Key features include the ability to zoom and inspect fine-grained details, annotate images by drawing bounding boxes and labels, and perform visual math and plotting through Python code execution. The system operates through an agentic Think, Act, Observe loop where the model analyzes queries, generates and executes code to manipulate images, and observes the transformed results before providing final responses. Code execution with Gemini 3 Flash delivers a consistent 5-10% quality boost across most vision benchmarks.
The unique approach involves treating image understanding as an active investigation process rather than a single static glance. When detecting fine-grained details, Gemini 3 Flash is trained to implicitly zoom in and inspect specific areas. The model formulates multi-step plans to crop, rotate, annotate, analyze, and manipulate images using Python code execution, then appends the transformed images back into its context window for better understanding.
Benefits include improved accuracy in visual tasks, with examples showing 5% accuracy improvements in building plan validation platforms. Use cases demonstrated include inspecting high-resolution building plans for code compliance, counting objects by drawing bounding boxes, and parsing complex data tables to generate professional visualizations. The system replaces probabilistic guessing with verifiable execution for more reliable results.

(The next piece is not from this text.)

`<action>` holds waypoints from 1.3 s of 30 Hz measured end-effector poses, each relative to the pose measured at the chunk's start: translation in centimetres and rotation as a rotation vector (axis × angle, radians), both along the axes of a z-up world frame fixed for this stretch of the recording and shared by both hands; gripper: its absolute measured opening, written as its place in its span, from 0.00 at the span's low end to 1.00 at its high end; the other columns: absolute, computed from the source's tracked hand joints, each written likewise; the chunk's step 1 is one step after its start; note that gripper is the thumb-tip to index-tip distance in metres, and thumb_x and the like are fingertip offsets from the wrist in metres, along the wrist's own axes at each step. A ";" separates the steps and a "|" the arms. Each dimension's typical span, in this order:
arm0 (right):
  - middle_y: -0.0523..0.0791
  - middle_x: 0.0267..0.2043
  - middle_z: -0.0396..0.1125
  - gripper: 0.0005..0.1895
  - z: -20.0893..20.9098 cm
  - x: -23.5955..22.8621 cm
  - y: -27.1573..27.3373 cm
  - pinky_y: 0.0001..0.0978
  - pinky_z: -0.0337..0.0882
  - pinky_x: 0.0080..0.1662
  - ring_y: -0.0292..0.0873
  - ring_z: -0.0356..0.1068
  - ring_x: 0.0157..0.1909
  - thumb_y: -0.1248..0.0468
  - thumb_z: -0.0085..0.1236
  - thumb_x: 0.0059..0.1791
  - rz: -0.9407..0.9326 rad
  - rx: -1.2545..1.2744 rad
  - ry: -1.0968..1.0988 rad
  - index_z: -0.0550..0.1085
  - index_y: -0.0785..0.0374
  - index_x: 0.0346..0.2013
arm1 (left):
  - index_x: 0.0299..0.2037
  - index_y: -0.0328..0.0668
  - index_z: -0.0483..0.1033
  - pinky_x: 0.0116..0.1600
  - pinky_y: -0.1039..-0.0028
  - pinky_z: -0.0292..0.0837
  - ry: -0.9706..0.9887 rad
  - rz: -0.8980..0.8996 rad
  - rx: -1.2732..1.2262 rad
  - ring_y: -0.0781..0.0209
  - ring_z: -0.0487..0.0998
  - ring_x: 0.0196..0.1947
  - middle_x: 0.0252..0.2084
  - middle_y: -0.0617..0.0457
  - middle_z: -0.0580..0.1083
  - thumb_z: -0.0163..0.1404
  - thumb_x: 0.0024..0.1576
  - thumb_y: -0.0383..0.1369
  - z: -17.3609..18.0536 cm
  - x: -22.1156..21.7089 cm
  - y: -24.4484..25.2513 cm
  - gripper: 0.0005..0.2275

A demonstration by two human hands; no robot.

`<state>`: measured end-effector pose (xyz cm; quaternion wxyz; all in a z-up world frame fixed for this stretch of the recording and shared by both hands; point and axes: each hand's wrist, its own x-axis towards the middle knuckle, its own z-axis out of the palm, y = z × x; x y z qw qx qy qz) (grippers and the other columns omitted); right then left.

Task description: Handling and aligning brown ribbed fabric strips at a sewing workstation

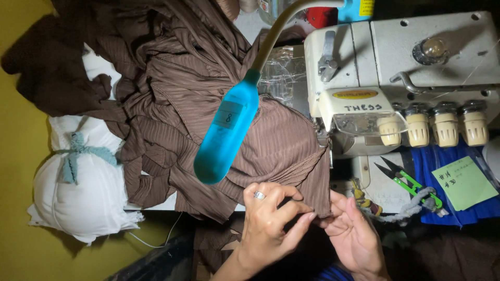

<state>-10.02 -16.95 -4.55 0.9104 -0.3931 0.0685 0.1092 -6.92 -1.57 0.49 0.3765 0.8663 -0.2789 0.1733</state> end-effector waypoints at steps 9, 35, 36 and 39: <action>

Target users include developers building AI applications, with integrations available via the Gemini API in Google AI Studio and Vertex AI. The capability is also rolling out in the Gemini app, and developers can experiment with code execution tools in the AI Studio Playground. Future plans include expanding implicit code-driven behaviors, adding more tools like web search, and extending the capability to other model sizes.
admin
Developers building AI applications who need advanced visual reasoning capabilities, including those working on building plan validation platforms, visual data analysis tools, and image processing applications. The product targets users who require grounded visual understanding with code execution capabilities available through the Gemini API in Google AI Studio and Vertex AI.